The son is, like most Cuban dance forms, a creolized mix of African and European-derived elements. In comparison to the danzón, the son emphasizes certain African elements more apparently. For instance, performers do not use sheet music, and the songs are more improvisatory and cyclical, with built-in solo sections for particular instruments (91). One such section, the montuno section, typically includes a call-and-response from the sonero (song leader) and chorus. While the chorus is repetitive and fixed, the sonero often improvises lines, which mimics a rural style of Cuban improvisatory poetry singing known as controversias (Uribe 2006: 19). After the spread of son in Cuba, danzón composers also began adding a montuno section to their works,7 exemplifying the pervasive influence of the son in genres that came both before and after its popularization (Madrid and Moore 2013: 58). The foundational rhythmic pattern for the bass is syncopated, however unlike the syncopated cinquillo pattern of the danzón, the son bass line avoids emphasis on beat one of every measure. Also known as an anticipated bass or "tocar a'lao,"8 this groove instead emphasizes the up-beat of two and the downbeat of four.

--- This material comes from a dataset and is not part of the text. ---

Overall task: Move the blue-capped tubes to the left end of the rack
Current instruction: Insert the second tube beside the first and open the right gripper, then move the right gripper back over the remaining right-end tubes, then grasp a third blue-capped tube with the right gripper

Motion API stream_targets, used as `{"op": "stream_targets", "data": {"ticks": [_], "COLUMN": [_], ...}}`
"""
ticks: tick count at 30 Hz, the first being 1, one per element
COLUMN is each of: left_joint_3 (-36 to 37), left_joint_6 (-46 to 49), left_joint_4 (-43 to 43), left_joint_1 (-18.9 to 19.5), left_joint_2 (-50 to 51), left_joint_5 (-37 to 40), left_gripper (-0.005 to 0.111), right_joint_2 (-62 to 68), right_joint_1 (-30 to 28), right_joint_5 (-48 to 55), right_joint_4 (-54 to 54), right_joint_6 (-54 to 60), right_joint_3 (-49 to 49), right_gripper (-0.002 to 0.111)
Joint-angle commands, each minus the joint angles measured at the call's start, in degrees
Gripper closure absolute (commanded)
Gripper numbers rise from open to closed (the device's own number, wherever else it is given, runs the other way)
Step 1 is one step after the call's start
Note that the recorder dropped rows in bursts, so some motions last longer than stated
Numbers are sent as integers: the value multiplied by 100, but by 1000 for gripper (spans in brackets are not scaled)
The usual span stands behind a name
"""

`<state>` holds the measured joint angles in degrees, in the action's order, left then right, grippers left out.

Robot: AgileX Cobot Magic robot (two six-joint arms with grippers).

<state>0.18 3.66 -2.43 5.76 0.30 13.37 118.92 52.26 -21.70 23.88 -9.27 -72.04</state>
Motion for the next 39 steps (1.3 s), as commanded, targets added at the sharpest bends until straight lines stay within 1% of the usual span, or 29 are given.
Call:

While early son typically incorporated string instruments, percussion, and voice, a new type of son with trumpets, piano, and eventually timbales and congas became popular in the 1940s and 1950s, around the same time that the danzón was losing popularity (Moore 2010: 97-98). Referred to as conjunto, this new son style also gave rise to more elaborate syncopated bass lines, thanks to tres player and band leader Arsenio Rodríguez (100). While the prior conventional son bass lines almost exclusively played the root and fifth of the chords, Rodríguez's bass lines rose and fell with the melodic line, giving it more of a "singing" feel (García 2006: 45).9 In terms of rhythmic innovation, Rodríguez used a "claved bass" pattern, which consisted of an asymmetrical, two-measure cell that aligned with the clave instead of the repeated one-measure pattern that other composers were using at the time (Monroy Romero 2017: 26).

An important bassist to the development of son is Ignacio Piñeiro, who doubled as the band leader of the Septeto Nacional Ignacio Piñeiro, formed in 1927 (Blanco 1992: 44). The Septeto Nacional is known for mixing various other styles, such as rumba and guajira, with son clave and montuno sections (González and Casanella 2013: 362-63). This fusion of son with other genres is perhaps a result, in part, of Piñeiro's background in playing with rumba groups before leading the Septeto Nacional (Roy 2002: 132-33). Between the popularity of Rodríguez's syncopated and claved bass lines and Piñeiro's leadership and decision-making roles in the Septeto Nacional, the son became a central space for the development of bass lines in popular Cuban music in the first half of the twentieth century.